# Dowagiac Creek



## fredmo (Aug 5, 2002)

I recently learned of Dowagiac Creek (not to be confused with Dowagiac River). Does anyone have any experience with fishing this creek for trout? Where can you access the creek, and expect some success? I am familiar with the county park east of Dowagiac, but wonder if there are other places where I might have more success.


----------



## ZFeesh (Jan 27, 2005)

Have fished it only once. Access at the park was good, but couldn't find fish. Drove to bridge crossings downstream. First bridge pool looked too difficult to wade. Second looked good, and fished even better. My pleasant evening was then interrupted by an angry landowner who informed me I was tresspassing. I insisted I had always stayed "in the stream," which was true. He said that the riparian rights law only applied to larger streams, and after getting home and re-checking the law I learned he was right. The landowner might have granted access if I'd asked, but was pretty pissy since I hadn't. Moral of the story: There is good fishing on the creek, but unless you want to wrangle with landowners you'll want to ask for permission first, rather than second. Hope that helps.


----------



## quest32a (Sep 25, 2001)

Zfeesh, although i am not going to edit or delete your reply i will ask you to refrain from posting on small creeks such as Dowagiac Creek.

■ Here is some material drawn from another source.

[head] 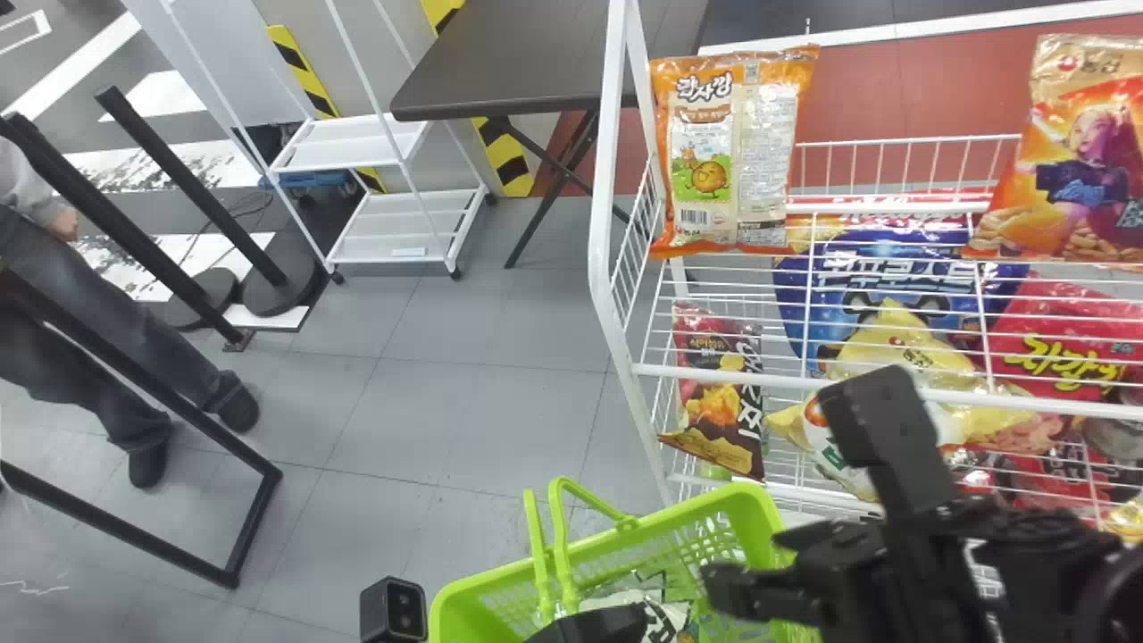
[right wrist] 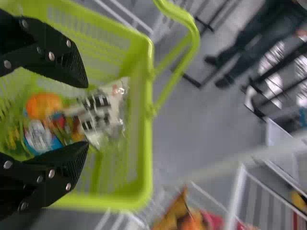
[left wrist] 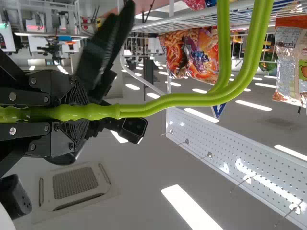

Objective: Hold basket handle with left hand then pick Gkobukchip with right hand and place into basket

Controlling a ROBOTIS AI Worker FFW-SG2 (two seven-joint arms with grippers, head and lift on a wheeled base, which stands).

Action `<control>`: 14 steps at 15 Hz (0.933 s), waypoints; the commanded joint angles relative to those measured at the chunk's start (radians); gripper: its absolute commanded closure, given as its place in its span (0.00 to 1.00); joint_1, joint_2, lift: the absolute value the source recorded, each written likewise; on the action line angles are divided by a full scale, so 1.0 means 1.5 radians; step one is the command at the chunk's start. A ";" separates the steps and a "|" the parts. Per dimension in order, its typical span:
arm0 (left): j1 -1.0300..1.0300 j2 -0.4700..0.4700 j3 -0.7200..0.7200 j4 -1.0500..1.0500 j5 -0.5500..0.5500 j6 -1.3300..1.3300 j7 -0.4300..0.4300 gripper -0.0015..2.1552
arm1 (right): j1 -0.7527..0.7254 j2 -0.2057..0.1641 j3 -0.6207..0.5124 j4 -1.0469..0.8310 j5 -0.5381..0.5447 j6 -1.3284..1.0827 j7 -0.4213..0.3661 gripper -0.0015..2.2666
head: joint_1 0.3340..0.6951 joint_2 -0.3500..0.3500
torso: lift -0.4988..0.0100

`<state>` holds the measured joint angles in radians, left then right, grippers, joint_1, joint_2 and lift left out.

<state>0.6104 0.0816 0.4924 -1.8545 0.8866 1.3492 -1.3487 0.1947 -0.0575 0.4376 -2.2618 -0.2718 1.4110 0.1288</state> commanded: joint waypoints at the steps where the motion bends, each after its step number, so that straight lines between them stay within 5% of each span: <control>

If you would like to share info w/ regards to fishing please use the pm function. 

BTW, this thread is over 2 years old.


----------



## quest32a (Sep 25, 2001)

On second thought after reading the exact rules for posting I am going to go ahead and close this thread.

If you would like to see the sites policy for posting on rivers click here
http://www.michigan-sportsman.com/forum/showthread.php?t=63373

Any questions feel free to pm me.


----------